I head for the shower, my thoughts a jumbled mess, and before long, I’m rubbing one out. I’m more aggressive than I’d usually be with myself, hoping to ease the tension that has my body in its claws. I come hard with Grace’s name spilling out of my lips like a prayer.

That night, I fall asleep with guilt and confusion as my bed companions, desperate for answers. But no matter how much I look for them, they’re always still too far out of my reach.

 

 

On Saturday, I wake up feeling more in control of my life. In fact, I’m ready to discuss it with someone. As I get dressed for Beverly and Mark’s wedding, the need becomes pressing.

I’m watching as the bride and groom—now Mr. and Mrs. Steinman—finish their first dance when Ivan finally works up the nerve to ask about Wednesday. Quietly, I tell him everything that happened.

The party. The questions about kissing. The dancing. Me leaving like a coward.

He smiles and says, “I told you so,” just as I knew he would. Overnight, I’ve managed to convince myself I’ve got everything under control once again and tell Ivan so.

That is, until my gaze veers to the left and I catch a glimpse of Grace walking across the lawn toward the gazebo where the wedding took place earlier. Her off-white, short-sleeved dress draws attention to her rich coloring, accentuating her curves all the way to her legs, where the dress stops a few inches above her knees.

She returns a few minutes later, carrying a large bag, and hands it to her mom, who looks considerably better than the last time I saw her. Standing side by side, the similarities between the two of them are staggering. Both are short with slightly rounded faces and upturned noses. Debra’s skin is a darker shade of brown than Grace’s.

“You have it handled, huh?” Ivan asks, amused.

I whip my head around to look at him, unable to find a retort because he’s right. Mentally, my tongue has been hanging out this whole time as I stared at Grace.

It’s embarrassing really.

The song ends, and the newlyweds leave the dance floor, returning to their seats. The band starts playing “Sway” by Michael Bublé. Soon enough, the dance floor is once again filled with people.

“You should just go ahead and ask her to go with us to watch Sublime Chaos play.”

“I thought MJ asked her.”

“Yes. But I think it’d be more tempting coming from you.”

I rub my palm down my face and stretch my legs in front of me, subtly watching as Grace is led to the dance floor by Beverly and Mark’s twelve-year-old son, Sam. He’s staring up at her with pure adoration as they start to move to the music.

That kid has better moves than me, I realize with a sigh.

“The worst thing she can say is no,” Ivan adds after a beat, one brow rising to his hairline. “Right?”

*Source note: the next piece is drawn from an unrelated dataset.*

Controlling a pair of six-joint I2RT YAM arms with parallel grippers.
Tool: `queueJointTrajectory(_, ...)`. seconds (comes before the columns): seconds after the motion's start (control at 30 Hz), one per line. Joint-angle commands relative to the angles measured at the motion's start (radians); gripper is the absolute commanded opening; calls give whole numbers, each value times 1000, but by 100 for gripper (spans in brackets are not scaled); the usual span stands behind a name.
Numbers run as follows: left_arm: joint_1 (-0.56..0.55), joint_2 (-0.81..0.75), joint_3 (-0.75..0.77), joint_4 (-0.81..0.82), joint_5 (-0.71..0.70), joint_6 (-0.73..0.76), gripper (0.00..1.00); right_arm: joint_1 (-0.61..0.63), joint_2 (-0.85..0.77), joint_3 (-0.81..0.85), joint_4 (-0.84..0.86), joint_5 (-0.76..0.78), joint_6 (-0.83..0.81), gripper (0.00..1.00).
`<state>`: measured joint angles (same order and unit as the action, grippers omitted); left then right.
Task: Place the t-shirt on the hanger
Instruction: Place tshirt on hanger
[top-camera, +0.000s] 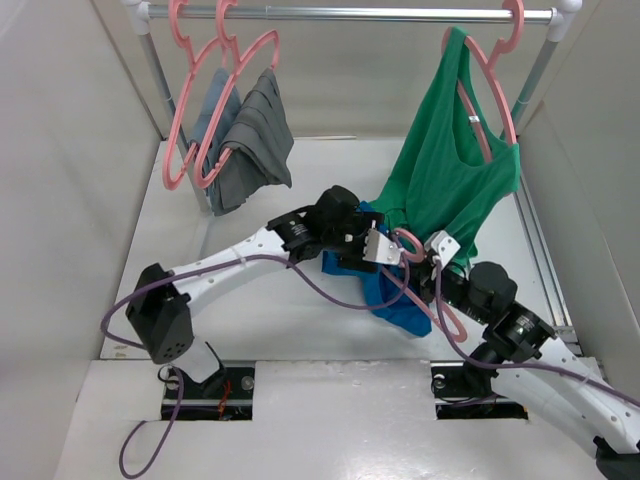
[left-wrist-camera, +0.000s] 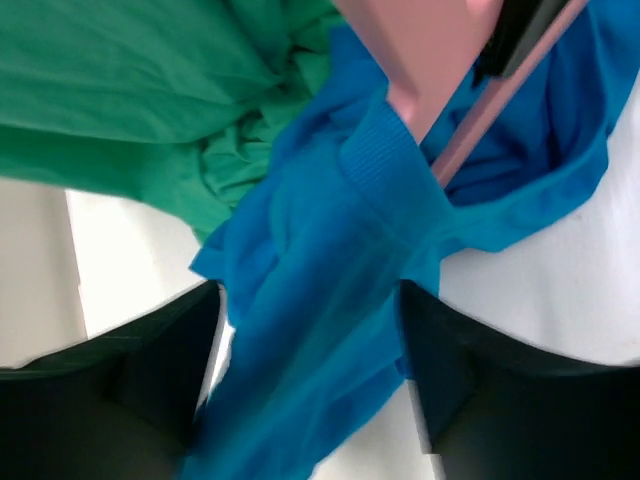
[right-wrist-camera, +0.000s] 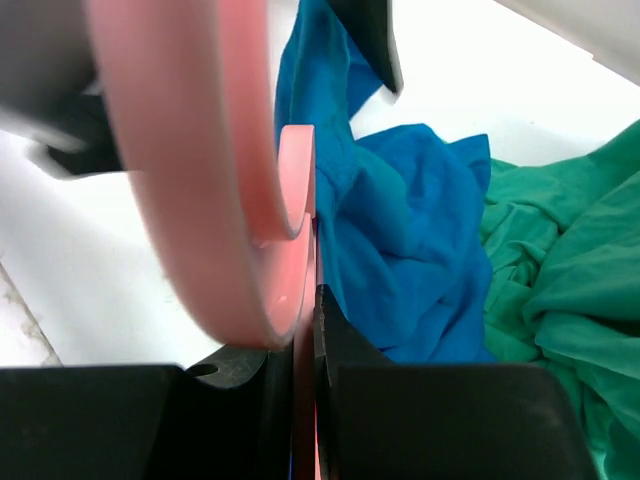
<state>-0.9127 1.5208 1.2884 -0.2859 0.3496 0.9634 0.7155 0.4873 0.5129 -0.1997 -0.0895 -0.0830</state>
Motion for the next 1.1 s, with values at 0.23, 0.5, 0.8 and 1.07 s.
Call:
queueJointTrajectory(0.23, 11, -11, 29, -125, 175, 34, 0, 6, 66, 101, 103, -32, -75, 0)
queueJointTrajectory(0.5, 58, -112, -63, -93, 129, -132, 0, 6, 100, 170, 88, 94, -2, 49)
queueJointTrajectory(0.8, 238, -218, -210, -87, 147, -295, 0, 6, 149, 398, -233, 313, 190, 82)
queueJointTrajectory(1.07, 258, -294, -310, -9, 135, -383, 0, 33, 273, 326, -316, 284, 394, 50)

I laugh under my breath and shake my head. Ivan’s wrong.

The worst thing she can say is yes. And it terrifies me.

God, she looks so sexy swaying her hips like that—

“Dude,” Ivan says, laughing. “You look about ready to eat her right here and now.”

“What?” I turn to him, brows set in a frown.

His gaze darts to my lap, then back up to mine. “Seriously? What are you, thirteen? We’re at a wedding, Callan, and here you are getting a hard-on for some girl!”

“Shut up.” I grab one of the linen napkins from the table and lay it over my lap.

“You need to stop thinking about her that way and actually do it, man.”

“So I’m supposed to take advice from you now? Who are you, Dr. Phil?”

He rolls his eyes. “Yeah. I mean, aren’t you exhausted? You’re torturing yourself. You should sow your wild oats before you leave in September.”

I drag my fingers through my hair in frustration. “Can we not have this conversation here?”

“Just looking out for you, dude.”

I stare at him. He raises his hands in surrender, stands, and then backs away. “Just saying.”

He heads toward the table where MJ’s sitting, then ducks his head to kiss her forehead. She smiles sweetly up at him, and he sits on the empty chair next to her, tugging her on his lap. He looks in my direction and catches me watching them and mouths “Go,” before moving his gaze from me to where I know, without having to look, Grace stands.